During her news conference, a tired but proud Kostyuk said: “I couldn’t produce a fight. You know, she was really on top today. Overall, obviously very proud of myself this week.”

Indeed, it was a week the 21-year-old Ukrainian won’t soon forget. After surviving a three-hour-plus three-set match to advance over German wild card Laura Siegemund, Kostyuk strung together a trio of Top-10 wins, first over No. 7 Zheng Qinwen of China, then No. 3 Coco Gauff of the United States, and finally No. 8 Marketa Vondrousova to reach the final. By the time she finished the title match against Rybakina, it was apparent that Kostyuk looked and played fatigued. However, spending more than 11 hours on court and playing 13 sets of tennis will do that even to the best of players.

“I didn’t know what to expect from myself on the court today, because really me being able to pull off this whole week and play an amazing tennis yesterday was something incredible and something I would never expect I can do,” Kostyuk admitted.

“But today, you know, obviously I was very nervous. I wanted to win a lot this one, and yeah, I think there were a lot of things together. Yeah, I just couldn’t probably bear it anymore. …

“I definitely want to come back as there’s nothing more painful than losing a final where there’s a Porsche at stake.”

As Rybakina wound down her news conference, there were couple of lingering questions still in need of answers: What to do about the new Porsche she had just won, and would Elena finally get her driver’s license?

“Well, I don’t know yet,” Rybakina said, smiling as she spoke. “For sure I will drive it around, and we are thinking to have it in Dubai. So, it’s going to be for sure Stefano (her coach Stefano Vukov) driving, maybe my mom. Hopefully me soon.”

Should Rybakina successfully defend her Stuttgart title in 2025, then she’ll be able to drive the winner’s Porsche herself onto Centre Court after the final.

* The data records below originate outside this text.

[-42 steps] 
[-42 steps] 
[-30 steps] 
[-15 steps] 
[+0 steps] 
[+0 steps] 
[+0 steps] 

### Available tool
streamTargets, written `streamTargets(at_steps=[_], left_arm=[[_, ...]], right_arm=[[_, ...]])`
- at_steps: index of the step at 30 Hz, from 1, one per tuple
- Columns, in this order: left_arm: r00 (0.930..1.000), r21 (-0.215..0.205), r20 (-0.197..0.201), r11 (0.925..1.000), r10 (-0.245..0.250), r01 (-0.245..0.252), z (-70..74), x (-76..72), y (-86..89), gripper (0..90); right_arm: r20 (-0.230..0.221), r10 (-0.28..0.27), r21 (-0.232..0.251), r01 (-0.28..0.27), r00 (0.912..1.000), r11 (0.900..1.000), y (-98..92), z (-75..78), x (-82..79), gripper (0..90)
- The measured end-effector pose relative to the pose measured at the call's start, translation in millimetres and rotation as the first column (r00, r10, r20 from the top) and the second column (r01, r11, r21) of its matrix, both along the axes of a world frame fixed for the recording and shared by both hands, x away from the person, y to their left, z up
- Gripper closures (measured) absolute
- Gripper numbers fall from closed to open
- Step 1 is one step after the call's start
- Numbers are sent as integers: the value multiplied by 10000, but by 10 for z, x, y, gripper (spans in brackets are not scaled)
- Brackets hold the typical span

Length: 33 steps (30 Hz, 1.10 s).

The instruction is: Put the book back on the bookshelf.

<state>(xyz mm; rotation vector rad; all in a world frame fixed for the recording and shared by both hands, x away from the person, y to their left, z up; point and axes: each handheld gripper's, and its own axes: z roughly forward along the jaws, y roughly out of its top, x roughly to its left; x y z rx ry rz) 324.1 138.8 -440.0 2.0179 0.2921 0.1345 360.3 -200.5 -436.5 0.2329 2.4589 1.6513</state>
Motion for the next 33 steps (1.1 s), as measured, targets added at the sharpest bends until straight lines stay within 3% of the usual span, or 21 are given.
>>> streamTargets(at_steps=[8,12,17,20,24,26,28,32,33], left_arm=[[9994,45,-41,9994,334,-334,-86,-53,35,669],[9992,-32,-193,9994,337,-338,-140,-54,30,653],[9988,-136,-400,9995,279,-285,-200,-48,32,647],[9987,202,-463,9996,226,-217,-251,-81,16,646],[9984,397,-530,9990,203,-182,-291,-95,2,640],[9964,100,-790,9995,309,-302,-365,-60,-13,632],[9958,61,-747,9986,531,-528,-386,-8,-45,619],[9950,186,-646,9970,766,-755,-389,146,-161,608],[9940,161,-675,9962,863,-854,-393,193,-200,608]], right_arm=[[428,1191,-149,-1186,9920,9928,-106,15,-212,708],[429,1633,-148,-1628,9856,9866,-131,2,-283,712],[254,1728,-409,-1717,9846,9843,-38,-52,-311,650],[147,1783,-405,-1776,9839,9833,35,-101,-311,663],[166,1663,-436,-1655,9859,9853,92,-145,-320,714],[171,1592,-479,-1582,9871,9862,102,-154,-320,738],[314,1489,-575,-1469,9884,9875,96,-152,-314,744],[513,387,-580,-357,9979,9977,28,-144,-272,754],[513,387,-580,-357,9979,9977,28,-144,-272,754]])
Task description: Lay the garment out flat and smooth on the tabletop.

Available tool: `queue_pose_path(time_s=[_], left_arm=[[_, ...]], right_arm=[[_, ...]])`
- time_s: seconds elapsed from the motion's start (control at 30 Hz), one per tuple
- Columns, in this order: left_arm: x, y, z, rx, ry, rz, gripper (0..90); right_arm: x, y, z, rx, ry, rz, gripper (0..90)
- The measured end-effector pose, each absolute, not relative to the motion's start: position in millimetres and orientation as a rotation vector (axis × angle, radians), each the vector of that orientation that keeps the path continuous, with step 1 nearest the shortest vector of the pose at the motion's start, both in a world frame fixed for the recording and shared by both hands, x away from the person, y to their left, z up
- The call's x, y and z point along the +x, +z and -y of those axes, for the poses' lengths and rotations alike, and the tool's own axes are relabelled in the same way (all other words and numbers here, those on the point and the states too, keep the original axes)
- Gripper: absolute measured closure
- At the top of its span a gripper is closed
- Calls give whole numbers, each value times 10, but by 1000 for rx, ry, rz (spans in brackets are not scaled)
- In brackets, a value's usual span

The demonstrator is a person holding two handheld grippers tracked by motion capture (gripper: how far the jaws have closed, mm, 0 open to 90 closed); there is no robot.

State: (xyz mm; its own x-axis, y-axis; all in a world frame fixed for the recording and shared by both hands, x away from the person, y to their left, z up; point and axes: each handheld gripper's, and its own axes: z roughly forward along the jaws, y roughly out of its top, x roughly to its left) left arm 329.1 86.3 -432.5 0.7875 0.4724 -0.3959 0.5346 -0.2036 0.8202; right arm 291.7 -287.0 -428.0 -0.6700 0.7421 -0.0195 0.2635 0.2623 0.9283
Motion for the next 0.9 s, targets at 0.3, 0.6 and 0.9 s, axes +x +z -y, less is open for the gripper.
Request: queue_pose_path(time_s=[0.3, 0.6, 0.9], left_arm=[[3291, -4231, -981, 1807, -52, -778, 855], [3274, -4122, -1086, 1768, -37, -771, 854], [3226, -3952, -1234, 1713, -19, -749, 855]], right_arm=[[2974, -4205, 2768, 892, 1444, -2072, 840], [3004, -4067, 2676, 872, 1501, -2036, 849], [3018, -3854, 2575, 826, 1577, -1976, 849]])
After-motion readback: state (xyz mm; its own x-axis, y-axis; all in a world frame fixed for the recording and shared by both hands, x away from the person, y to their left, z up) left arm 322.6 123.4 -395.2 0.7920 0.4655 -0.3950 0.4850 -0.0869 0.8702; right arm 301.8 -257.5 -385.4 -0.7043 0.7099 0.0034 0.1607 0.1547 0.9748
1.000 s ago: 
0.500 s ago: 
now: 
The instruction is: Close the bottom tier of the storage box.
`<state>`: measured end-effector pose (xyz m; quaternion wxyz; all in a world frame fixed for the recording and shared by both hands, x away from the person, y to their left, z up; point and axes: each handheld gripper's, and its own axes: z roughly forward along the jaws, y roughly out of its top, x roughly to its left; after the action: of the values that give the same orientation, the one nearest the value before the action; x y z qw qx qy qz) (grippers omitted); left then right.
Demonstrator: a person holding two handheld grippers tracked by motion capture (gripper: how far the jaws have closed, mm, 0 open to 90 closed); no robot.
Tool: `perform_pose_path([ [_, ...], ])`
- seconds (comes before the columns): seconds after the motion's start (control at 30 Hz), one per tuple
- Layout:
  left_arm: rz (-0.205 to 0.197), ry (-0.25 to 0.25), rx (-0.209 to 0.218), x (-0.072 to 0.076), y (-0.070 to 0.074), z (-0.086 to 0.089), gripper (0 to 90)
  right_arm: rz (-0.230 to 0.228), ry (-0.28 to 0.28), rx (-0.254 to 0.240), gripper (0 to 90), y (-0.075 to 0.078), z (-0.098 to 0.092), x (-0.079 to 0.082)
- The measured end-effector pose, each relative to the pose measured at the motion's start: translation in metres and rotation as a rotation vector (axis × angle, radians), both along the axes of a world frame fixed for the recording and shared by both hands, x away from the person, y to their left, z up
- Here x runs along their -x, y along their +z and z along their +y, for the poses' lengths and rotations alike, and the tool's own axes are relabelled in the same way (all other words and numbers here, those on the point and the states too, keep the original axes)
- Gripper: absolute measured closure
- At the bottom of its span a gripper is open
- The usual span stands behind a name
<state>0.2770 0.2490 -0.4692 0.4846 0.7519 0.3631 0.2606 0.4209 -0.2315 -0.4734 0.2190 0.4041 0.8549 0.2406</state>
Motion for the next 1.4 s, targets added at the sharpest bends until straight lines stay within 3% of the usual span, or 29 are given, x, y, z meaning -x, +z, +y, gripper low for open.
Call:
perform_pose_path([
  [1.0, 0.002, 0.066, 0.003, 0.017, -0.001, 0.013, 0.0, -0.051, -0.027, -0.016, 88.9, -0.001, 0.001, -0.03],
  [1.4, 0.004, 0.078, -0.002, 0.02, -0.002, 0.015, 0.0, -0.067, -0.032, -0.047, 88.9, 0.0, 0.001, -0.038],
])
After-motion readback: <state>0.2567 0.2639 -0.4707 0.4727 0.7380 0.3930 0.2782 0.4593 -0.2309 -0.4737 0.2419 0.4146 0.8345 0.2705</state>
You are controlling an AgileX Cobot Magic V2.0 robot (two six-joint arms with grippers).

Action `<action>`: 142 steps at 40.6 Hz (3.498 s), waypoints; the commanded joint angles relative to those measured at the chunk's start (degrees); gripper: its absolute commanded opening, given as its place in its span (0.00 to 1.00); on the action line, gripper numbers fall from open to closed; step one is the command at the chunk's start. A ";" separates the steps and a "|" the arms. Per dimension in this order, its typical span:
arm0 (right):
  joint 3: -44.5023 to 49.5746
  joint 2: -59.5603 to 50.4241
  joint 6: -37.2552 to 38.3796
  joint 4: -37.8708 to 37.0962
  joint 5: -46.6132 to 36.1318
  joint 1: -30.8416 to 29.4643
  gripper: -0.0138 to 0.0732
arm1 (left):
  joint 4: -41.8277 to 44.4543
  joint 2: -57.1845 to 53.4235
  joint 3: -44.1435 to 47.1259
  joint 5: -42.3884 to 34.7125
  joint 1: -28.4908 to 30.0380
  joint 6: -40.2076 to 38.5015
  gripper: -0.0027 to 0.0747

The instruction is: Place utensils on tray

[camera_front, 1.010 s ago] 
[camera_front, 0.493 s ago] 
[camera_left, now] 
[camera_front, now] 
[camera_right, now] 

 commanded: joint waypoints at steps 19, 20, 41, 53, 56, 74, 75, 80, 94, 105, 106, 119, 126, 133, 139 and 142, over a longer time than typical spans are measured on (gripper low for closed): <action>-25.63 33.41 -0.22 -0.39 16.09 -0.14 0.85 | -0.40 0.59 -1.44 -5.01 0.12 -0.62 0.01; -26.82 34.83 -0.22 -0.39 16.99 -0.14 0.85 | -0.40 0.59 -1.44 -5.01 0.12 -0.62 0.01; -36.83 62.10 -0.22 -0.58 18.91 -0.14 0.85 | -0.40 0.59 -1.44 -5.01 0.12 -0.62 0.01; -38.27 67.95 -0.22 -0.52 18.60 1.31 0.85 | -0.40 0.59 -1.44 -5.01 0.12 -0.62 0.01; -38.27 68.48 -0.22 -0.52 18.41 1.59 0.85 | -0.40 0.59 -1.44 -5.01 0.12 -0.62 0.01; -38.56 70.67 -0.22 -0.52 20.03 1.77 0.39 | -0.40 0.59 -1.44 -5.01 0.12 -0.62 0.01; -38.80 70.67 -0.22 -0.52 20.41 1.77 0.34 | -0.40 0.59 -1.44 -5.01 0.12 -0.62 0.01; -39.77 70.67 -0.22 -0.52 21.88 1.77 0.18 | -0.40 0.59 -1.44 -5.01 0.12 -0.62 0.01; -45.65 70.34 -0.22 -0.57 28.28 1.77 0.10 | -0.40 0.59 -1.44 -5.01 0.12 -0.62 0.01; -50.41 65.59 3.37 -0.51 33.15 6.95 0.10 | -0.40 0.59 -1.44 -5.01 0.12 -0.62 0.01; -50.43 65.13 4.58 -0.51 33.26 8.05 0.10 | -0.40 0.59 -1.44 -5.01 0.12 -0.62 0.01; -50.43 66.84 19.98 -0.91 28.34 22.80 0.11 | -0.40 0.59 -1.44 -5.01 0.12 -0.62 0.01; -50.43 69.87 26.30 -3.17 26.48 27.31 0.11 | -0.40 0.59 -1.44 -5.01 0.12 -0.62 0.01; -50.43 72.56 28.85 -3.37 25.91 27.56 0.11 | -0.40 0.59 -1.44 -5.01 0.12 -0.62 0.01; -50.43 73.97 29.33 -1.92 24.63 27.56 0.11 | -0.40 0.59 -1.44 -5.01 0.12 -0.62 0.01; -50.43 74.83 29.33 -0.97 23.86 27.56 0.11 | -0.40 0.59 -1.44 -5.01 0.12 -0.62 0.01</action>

Chan and Kudermetova win first doubles title together a team

Unseeded Hao-Ching Chan of Taiwan and Veronika Kudermetova of Russia rallied from a set and a break down in the doubles final to defeat Ulrikke Eikeri of Norway and Ingrid Neel of Estonia, 4-6, 6-3, 10-2, to win their first title together as a team.

Chan and Kudermetova combined to hit 28 winners to 17 unforced errors, converted six of 13 break points, and outpointed Eikeri and Neel 67-56.

After reaching the quarterfinals earlier this month at Charleston, Chan and Kudermetova strung together four straight wins — three of them in straight sets — all against unseeded opponents.

Around the Porsche Tennis Grand Prix

By the numbers

By winning the Porsche Tennis Grand in Stuttgart, Elena Rybakina has now won eighth career singles titles – including three on clay – following wins in Rome last year at Bucharest in 2019.

“Quotable …”

“I think just the consistency, of course, and how I’m managing to play all these tournaments until the end, because it’s really tough with the schedule which we have, with all the jet lags and changes of the surface.

“Just overall it’s been a lot of matches, and I’m happy that for now I’m managing to fight through all these tough matches and be able to be in the finals.”

— World No. 4 Elena Rybakina, from her champion’s news conference, on what’s she’s been most proud of during the first four months of the season after winning three titles and appearing in five finals.